ALMA_MCP

A Model Context Protocol (MCP) server that provides comprehensive access to the ALMA (Atacama Large Millimeter/submillimeter Array) archive through a clean, extensible architecture.

ALMA MCP Server - Astronomical Data Access via Natural Language

A Model Context Protocol (MCP) server that provides comprehensive access to the ALMA (Atacama Large Millimeter/submillimeter Array) archive through a clean, extensible architecture.

Vision

This MCP server transforms ALMA archive queries from a software engineering problem into a natural language conversation.
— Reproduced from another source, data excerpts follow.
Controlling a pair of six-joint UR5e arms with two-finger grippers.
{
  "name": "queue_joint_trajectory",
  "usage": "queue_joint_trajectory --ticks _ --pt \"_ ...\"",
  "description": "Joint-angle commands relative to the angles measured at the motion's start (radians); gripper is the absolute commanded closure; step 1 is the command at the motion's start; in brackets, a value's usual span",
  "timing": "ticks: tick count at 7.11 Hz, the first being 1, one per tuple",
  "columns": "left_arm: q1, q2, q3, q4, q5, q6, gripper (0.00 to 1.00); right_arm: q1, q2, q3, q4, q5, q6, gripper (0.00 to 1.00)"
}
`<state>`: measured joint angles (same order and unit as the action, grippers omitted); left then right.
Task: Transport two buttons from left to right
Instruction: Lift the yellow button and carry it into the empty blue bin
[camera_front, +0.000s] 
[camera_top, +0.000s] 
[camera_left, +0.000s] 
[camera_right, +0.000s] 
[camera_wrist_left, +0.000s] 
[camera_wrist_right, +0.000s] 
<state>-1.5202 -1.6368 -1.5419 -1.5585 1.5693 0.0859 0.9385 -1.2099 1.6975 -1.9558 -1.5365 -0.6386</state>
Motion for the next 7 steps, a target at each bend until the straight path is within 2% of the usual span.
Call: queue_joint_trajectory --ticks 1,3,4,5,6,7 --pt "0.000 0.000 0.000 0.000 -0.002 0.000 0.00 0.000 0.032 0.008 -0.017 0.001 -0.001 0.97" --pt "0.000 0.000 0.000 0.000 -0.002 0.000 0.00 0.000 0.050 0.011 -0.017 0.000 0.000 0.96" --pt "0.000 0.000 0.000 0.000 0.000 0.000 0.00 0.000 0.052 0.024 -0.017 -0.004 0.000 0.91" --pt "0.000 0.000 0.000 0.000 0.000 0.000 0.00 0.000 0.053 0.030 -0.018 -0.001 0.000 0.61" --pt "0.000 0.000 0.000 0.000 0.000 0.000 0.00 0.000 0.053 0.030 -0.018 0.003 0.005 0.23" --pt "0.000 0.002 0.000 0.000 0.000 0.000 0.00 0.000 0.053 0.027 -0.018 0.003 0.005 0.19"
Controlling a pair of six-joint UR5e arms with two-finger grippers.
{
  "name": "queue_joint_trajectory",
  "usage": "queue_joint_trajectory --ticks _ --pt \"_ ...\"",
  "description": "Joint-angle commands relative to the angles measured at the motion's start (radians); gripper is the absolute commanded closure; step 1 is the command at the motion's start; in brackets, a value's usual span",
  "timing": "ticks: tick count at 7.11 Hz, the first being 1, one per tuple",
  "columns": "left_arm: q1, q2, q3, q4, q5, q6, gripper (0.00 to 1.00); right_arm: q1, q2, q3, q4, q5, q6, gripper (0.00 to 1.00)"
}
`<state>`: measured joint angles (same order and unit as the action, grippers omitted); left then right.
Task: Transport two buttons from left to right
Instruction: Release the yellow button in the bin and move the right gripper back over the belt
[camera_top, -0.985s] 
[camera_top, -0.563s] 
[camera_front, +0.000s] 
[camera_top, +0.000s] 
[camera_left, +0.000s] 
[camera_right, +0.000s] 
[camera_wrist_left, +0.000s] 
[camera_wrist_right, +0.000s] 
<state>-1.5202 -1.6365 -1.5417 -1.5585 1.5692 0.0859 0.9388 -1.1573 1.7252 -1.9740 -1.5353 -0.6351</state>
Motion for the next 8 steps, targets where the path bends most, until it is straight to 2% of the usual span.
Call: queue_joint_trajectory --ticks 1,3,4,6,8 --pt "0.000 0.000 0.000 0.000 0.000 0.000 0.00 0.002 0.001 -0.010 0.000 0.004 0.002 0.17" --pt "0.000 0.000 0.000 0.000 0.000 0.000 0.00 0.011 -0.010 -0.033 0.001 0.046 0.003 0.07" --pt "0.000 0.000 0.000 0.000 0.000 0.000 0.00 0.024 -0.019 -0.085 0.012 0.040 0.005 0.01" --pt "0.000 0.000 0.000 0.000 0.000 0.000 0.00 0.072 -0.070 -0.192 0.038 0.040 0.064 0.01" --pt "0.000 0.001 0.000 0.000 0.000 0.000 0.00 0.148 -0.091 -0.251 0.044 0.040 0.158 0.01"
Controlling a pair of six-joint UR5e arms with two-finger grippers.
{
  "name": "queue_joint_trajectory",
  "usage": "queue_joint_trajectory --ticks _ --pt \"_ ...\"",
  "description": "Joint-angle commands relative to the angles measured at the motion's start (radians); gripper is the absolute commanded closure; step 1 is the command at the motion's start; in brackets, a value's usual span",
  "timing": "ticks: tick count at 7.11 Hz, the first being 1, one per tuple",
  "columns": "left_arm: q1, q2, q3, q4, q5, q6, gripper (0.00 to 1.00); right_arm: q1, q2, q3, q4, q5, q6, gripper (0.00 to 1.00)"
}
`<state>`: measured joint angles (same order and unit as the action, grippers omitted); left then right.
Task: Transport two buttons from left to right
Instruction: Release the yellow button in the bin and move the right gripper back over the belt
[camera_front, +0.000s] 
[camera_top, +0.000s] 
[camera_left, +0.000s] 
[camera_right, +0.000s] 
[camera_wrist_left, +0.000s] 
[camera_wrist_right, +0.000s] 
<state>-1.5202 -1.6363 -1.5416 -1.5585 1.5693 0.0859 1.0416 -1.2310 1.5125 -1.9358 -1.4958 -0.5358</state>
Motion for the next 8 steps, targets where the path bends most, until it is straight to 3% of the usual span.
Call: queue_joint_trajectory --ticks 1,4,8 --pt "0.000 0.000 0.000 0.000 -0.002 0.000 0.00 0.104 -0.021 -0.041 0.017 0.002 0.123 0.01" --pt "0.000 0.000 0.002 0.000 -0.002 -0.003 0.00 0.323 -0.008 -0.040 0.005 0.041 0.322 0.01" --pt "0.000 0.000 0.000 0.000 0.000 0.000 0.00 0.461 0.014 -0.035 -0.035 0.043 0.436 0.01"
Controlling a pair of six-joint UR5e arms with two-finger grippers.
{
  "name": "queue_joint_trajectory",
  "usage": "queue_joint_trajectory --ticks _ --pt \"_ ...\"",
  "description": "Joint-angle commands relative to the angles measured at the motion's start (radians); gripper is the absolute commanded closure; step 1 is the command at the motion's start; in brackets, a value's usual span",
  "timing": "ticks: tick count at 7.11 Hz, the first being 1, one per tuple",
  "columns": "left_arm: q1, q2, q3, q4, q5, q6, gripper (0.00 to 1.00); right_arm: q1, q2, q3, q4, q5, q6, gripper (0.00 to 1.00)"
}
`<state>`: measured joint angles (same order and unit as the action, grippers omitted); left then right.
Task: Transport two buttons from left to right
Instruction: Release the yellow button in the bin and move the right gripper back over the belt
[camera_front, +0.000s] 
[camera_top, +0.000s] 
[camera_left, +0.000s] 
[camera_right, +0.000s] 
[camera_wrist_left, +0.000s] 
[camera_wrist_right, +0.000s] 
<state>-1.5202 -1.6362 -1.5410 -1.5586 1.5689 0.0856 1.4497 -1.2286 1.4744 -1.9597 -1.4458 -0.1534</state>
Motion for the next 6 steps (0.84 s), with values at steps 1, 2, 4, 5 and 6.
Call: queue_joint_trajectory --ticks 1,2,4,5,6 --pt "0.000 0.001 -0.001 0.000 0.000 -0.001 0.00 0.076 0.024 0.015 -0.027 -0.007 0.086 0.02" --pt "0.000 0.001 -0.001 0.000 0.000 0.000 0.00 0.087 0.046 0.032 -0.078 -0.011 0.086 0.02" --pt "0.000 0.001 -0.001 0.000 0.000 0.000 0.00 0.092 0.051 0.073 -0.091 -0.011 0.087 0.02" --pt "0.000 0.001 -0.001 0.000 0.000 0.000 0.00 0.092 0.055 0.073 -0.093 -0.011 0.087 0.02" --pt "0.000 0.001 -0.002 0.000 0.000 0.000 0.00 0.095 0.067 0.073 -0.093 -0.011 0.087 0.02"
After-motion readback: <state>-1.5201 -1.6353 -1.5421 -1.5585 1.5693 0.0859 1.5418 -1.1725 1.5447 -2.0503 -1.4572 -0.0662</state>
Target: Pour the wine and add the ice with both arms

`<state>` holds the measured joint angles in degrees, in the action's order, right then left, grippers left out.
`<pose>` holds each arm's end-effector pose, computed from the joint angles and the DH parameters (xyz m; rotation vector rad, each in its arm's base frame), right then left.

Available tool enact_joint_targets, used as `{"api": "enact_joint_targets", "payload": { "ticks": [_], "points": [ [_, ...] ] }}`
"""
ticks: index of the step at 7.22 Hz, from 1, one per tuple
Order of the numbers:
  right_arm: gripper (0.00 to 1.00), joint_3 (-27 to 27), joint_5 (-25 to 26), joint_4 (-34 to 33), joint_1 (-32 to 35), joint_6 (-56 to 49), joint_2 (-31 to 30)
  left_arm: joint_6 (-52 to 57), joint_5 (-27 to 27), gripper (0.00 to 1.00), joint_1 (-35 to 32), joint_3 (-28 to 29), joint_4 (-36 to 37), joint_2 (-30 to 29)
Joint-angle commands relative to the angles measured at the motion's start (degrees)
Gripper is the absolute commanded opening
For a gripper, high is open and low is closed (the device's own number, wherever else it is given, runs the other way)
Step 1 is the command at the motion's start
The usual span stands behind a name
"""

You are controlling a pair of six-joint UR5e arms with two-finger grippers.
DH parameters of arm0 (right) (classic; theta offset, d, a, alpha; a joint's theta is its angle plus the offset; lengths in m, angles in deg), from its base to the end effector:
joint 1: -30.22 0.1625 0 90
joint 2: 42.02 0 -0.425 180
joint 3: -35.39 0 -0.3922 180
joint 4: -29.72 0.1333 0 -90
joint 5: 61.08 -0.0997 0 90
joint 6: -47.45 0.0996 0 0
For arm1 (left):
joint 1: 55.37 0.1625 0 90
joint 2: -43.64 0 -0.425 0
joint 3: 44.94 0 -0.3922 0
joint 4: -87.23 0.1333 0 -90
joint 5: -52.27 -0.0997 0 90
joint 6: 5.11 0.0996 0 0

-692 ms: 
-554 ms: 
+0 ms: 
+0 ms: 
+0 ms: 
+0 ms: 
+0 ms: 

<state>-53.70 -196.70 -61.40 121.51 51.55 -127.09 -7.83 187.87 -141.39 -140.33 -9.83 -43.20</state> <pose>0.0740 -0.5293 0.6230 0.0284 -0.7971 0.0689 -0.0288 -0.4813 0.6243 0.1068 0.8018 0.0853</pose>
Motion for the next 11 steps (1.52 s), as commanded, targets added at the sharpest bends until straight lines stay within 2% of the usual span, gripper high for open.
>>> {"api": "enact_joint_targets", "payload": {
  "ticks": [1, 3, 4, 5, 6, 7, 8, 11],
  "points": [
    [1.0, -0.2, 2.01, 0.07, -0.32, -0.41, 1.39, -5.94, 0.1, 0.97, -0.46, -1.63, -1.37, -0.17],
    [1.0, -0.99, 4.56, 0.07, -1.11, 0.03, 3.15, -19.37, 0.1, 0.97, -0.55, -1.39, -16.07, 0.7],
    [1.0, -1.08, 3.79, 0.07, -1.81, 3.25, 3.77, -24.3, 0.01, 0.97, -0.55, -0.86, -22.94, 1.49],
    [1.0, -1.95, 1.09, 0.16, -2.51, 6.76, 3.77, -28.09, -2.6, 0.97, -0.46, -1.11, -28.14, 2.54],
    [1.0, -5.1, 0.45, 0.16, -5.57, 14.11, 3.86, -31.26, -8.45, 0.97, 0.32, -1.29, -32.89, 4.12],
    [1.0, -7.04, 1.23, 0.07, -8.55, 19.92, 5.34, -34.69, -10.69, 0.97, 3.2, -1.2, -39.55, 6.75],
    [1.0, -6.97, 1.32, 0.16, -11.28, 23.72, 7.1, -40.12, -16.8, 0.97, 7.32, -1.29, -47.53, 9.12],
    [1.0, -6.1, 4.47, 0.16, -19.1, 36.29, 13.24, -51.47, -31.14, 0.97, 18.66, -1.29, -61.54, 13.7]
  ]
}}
Instead of learning TAP/ADQL syntax and archive APIs, researchers simply ask for what they need and get clean, analysis-ready results.

The result: AI assistants that can seamlessly search ALMA data by target, position, frequency, resolution, or any custom criteria

Quick Setup for Claude Desktop

1. Clone/Copy and Setup Environment

IMPORTANT: Change the paths below according to YOUR installation location!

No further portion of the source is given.